A. recessive mode of transmission of mutated HJV protein, affects chromosome 1
1. incites juvenile hemochromatosis (type 2A)
2. affects young patients/adults < 30 years old with dominant cardiac and endocrine impact
B. HJV = member of bone morphogenic protein (BMP) co-receptor family
1. used in BMP signaling pathway to up-regulate hepcidin expression
2. membrane-bound by glycosylphosphatidylinositol (GPI) anchor; though soluble HJV (sHJV) competitively
inhibits hepcidin expression
C. hepcidin deficiency
1. iron overload in liver, pancreas, and heart, but decreased iron in macrophages
2. see question two with regards to elaboration of regulation of hepcidin expression (part of types 1, 2, 3
hemochromatosis)
2. Explain how hepcidin deficiency leads to types 1, 2, and 3 hemochromatosis. What are the target organs/cells for this hormone?
A. hepcidin deficiency leads to increased activity of export protein ferroportin
1. increased entry of excessive plasma iron into cells (predominantly parenchyma)

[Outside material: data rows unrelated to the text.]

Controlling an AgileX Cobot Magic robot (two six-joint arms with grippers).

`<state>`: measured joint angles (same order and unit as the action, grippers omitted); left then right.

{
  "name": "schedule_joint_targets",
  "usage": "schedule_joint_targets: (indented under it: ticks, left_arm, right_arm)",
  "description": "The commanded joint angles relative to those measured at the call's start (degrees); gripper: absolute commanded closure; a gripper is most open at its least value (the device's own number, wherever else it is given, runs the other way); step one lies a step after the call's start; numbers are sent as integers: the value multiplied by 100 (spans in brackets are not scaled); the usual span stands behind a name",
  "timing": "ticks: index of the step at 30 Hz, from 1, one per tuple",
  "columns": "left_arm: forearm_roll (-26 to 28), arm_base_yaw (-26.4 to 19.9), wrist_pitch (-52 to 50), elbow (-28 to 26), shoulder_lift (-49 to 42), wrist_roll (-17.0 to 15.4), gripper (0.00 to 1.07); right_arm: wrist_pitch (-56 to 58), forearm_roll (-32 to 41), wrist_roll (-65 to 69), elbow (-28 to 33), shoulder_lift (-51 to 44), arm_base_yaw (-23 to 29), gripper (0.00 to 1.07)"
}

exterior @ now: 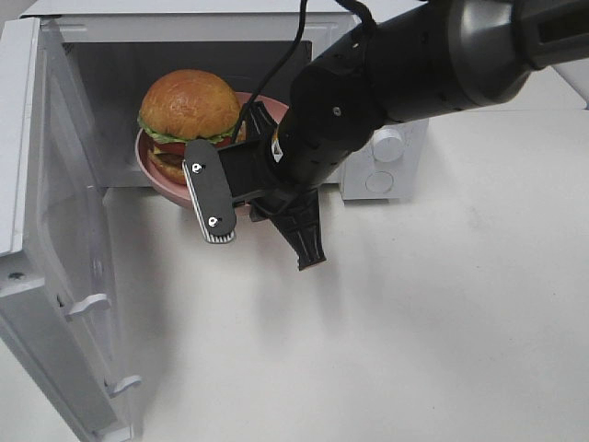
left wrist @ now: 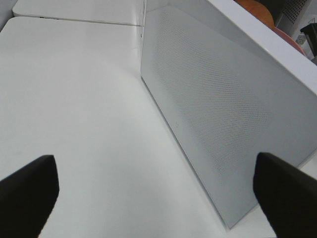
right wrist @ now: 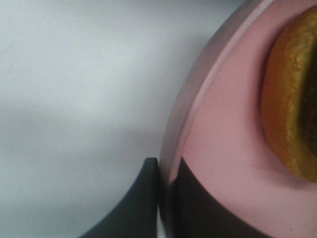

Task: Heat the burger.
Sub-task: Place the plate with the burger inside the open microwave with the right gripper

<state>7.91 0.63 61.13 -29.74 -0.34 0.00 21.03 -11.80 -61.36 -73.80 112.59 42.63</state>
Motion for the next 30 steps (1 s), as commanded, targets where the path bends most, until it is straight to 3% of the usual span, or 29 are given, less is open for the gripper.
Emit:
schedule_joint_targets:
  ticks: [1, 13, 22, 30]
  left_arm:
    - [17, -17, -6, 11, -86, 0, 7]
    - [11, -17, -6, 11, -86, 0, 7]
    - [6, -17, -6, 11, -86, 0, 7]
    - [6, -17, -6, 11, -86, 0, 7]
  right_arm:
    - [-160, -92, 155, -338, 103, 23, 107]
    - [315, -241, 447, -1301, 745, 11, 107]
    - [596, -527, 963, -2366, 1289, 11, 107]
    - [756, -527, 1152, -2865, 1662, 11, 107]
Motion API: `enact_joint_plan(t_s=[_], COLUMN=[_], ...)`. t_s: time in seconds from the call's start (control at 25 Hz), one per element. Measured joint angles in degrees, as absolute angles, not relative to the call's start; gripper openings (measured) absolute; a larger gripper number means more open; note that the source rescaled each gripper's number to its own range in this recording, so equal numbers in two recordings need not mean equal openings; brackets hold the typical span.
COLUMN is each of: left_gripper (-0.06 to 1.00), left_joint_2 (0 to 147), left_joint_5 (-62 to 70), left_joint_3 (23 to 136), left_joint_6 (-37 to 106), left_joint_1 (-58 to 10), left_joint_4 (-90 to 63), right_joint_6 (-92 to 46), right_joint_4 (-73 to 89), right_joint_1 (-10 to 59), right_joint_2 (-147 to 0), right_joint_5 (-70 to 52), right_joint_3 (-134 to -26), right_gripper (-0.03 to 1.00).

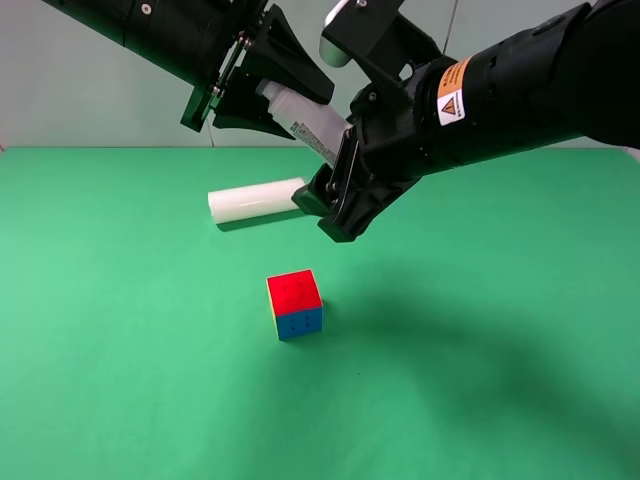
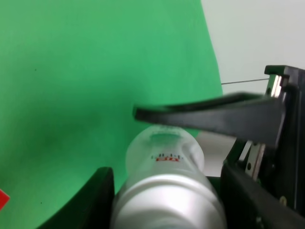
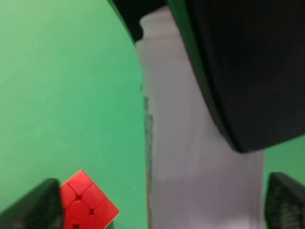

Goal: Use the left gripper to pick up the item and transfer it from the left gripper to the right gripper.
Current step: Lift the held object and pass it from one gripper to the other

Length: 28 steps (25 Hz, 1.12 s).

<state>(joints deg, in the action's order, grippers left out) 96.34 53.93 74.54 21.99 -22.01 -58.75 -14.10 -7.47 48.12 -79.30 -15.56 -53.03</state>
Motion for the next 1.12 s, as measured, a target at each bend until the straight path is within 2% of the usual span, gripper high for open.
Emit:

2. decreased hepatic hepcidin production, decreased circulating hepcidin, increased duodenal iron
absorption, further decreased circulating hepcidin, decreased hepcidin binding to ferroportin, internalization
but decreased ferroportin degradation, increased ferroportin, increased iron release due to increased
ferroportin activity, increased iron release from macrophages, increased plasma iron concentration,
increased hepatic uptake of iron, parenchymal (hepatocyte) iron excess
B. treatment: hepcidin administration or hepcidin synthesis stimulation
1. avoid iron overload for “at risk” patients”
2. avoid reconstitution of iron excess once iron depletion has been obtained (instead of chronic venesections)
3. What is the defective protein involved in type 4A hemochromatosis and how does this defect lead to iron accumulation in tissues?
A. ferroportin failure: type 4A hemochromatosis ferroportin disease; decreased cellular iron egress
1. only type with dominant mode of transmission; most frequent form of ferroportin disease
2. hyperferritinemia
B. decreased iron release from macrophages
1. results in low circulating iron
2. sucks for erythropoiesis
4. How does aceruloplasminemia lead to hemochromatosis?
A. ferroportin failure: the unofficial fifth type of hematochromatosis
1. recessive mode of transportation, affects chromosome 3 (incites anemia and neurological symptoms from
iron overload)
2. ceruloplasmin (mutated protein)
a. mutation either totally inhibits ceruloplasmin production or its ferroxidase activity
-excessive ferroportin degradation; decreased cellular iron egress (esp from macrophages)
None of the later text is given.